• [Task directions]: Return each line exactly as written. Begin with the first line of the entries and end with the line that has "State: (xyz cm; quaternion".

• [Records]:
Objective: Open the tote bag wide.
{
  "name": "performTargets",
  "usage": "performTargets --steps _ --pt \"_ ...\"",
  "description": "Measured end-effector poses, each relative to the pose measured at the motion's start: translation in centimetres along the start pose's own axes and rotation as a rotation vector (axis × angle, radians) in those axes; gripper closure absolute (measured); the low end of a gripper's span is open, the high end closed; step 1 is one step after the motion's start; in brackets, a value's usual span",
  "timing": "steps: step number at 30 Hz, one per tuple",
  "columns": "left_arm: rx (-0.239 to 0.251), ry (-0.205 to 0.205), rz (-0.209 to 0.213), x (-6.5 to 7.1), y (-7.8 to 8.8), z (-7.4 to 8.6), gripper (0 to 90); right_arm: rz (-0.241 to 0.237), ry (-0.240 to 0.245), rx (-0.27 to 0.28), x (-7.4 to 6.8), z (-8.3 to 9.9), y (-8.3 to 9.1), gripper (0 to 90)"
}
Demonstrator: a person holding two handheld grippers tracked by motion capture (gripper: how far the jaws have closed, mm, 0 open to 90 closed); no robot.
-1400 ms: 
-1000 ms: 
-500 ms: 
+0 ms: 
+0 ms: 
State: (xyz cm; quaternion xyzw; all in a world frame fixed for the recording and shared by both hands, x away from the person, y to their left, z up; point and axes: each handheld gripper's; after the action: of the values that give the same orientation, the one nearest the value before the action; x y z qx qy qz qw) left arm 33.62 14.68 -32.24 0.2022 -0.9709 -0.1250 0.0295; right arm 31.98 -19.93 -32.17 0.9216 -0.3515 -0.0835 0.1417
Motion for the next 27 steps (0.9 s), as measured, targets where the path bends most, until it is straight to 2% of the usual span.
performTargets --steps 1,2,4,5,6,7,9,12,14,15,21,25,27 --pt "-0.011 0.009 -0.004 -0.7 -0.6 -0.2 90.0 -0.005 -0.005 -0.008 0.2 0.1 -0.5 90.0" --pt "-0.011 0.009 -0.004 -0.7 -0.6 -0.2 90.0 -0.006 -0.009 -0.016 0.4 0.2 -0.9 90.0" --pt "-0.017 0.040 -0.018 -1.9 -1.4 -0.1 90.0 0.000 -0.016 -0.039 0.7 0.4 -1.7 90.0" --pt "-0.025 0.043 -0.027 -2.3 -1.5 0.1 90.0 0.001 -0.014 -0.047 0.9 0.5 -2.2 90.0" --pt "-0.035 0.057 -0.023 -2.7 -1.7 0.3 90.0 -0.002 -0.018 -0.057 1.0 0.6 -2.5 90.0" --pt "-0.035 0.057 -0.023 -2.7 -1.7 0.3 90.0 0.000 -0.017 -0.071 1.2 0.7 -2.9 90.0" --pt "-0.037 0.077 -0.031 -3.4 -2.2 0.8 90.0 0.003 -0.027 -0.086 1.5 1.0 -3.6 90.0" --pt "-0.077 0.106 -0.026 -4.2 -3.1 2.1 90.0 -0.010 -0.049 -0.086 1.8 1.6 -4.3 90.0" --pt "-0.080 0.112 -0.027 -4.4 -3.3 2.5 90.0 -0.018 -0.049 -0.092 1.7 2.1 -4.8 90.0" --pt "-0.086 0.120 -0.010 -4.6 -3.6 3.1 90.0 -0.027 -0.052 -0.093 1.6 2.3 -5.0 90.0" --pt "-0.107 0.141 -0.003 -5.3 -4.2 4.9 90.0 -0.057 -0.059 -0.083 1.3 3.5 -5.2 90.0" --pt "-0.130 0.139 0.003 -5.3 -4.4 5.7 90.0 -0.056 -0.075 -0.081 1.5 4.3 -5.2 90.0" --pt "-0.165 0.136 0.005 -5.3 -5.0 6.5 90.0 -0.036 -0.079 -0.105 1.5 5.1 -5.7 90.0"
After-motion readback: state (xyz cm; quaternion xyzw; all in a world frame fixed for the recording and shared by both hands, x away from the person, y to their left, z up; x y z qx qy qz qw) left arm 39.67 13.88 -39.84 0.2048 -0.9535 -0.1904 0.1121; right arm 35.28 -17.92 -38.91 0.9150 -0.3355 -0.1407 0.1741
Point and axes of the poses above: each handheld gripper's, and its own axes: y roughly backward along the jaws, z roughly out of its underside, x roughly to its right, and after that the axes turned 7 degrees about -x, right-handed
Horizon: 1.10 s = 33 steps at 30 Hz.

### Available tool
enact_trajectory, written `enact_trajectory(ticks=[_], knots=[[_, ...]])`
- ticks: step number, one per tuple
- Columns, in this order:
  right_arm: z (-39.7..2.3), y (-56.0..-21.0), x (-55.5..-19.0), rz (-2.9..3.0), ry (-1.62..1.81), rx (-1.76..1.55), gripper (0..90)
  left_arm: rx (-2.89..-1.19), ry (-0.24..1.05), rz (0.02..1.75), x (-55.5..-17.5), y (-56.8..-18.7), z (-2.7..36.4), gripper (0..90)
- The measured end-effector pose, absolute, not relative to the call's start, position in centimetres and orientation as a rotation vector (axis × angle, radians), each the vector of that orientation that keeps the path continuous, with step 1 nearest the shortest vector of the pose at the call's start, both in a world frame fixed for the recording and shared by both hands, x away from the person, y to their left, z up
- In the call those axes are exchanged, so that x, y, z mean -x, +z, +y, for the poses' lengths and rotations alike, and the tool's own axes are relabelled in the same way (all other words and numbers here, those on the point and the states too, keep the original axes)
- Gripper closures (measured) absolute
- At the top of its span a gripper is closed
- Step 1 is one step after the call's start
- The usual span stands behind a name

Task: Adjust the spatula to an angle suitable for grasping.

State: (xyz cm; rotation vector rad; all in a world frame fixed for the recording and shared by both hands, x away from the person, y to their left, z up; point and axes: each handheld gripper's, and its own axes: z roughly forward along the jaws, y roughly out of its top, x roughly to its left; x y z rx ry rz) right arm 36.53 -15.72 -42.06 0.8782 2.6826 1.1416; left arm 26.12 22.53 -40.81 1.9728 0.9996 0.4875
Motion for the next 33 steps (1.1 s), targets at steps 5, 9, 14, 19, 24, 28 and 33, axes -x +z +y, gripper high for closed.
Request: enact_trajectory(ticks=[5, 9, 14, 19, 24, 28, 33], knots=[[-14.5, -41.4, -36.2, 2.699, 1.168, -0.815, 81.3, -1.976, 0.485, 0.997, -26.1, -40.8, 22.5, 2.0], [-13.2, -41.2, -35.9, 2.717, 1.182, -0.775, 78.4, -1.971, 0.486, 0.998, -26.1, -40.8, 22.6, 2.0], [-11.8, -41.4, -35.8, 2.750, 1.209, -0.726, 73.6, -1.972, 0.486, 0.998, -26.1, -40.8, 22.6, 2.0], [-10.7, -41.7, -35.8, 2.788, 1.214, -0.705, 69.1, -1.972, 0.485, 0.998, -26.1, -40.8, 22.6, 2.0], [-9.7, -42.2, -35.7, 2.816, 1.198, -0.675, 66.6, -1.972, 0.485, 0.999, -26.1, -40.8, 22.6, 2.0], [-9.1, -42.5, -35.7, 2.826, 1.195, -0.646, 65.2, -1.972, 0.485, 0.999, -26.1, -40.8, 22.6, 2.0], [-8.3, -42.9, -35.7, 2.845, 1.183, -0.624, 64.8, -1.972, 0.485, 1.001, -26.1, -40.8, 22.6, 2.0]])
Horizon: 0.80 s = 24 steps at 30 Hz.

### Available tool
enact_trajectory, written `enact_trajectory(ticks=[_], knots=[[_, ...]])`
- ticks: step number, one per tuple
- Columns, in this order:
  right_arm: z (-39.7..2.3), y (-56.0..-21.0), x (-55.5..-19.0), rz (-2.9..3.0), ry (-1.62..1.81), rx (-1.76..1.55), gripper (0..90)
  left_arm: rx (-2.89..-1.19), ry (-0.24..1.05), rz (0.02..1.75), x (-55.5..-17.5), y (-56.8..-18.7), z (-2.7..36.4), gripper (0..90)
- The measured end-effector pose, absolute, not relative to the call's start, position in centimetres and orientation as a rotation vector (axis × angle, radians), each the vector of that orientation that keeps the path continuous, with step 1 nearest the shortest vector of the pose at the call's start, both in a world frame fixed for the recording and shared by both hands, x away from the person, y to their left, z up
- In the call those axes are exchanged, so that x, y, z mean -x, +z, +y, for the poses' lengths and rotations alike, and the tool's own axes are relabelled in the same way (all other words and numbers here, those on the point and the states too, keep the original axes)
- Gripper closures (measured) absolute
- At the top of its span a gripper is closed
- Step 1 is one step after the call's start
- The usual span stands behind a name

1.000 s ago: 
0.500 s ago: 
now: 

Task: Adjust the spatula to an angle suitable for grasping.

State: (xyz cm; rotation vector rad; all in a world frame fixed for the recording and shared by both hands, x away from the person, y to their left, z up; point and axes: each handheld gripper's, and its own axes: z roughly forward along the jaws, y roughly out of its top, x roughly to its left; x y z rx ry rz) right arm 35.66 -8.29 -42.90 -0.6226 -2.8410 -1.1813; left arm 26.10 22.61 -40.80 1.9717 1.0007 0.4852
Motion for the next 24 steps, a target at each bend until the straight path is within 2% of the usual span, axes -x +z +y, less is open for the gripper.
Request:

• [Reply]:
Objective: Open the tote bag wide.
{
  "name": "performTargets",
  "usage": "performTargets --steps _ --pt \"_ ...\"",
  "description": "Measured end-effector poses, each relative to the pose measured at the motion's start: translation in centimetres along the start pose's own axes and rotation as a rotation vector (axis × angle, radians) in those axes; gripper closure absolute (measured); the low end of a gripper's span is open, the high end closed; step 1 is one step after the motion's start; in brackets, a value's usual span",
  "timing": "steps: step number at 30 Hz, one per tuple",
  "columns": "left_arm: rx (-0.239 to 0.251), ry (-0.205 to 0.205), rz (-0.209 to 0.213), x (-6.5 to 7.1), y (-7.8 to 8.8), z (-7.4 to 8.6), gripper (0 to 90); right_arm: rz (-0.241 to 0.237), ry (-0.240 to 0.245), rx (-0.27 to 0.28), x (-7.4 to 6.8), z (-8.3 to 9.9), y (-8.3 to 9.1), gripper (0 to 90)"
}
Demonstrator: a person holding two handheld grippers tracked by motion capture (gripper: how far the jaws have closed, mm, 0 open to 90 closed); no robot.
-1400 ms: 
-1000 ms: 
-500 ms: 
+0 ms: 
+0 ms: 
State: (xyz cm; quaternion xyzw; all in a world frame fixed for the recording and shared by both hands, x away from the person, y to their left, z up; point and axes: each handheld gripper's; after the action: of the values that give the same orientation, the one nearest the value before the action; x y z qx qy qz qw) left arm 33.62 14.68 -32.24 0.2022 -0.9709 -0.1250 0.0295; right arm 31.98 -19.93 -32.17 0.9216 -0.3515 -0.0835 0.1417

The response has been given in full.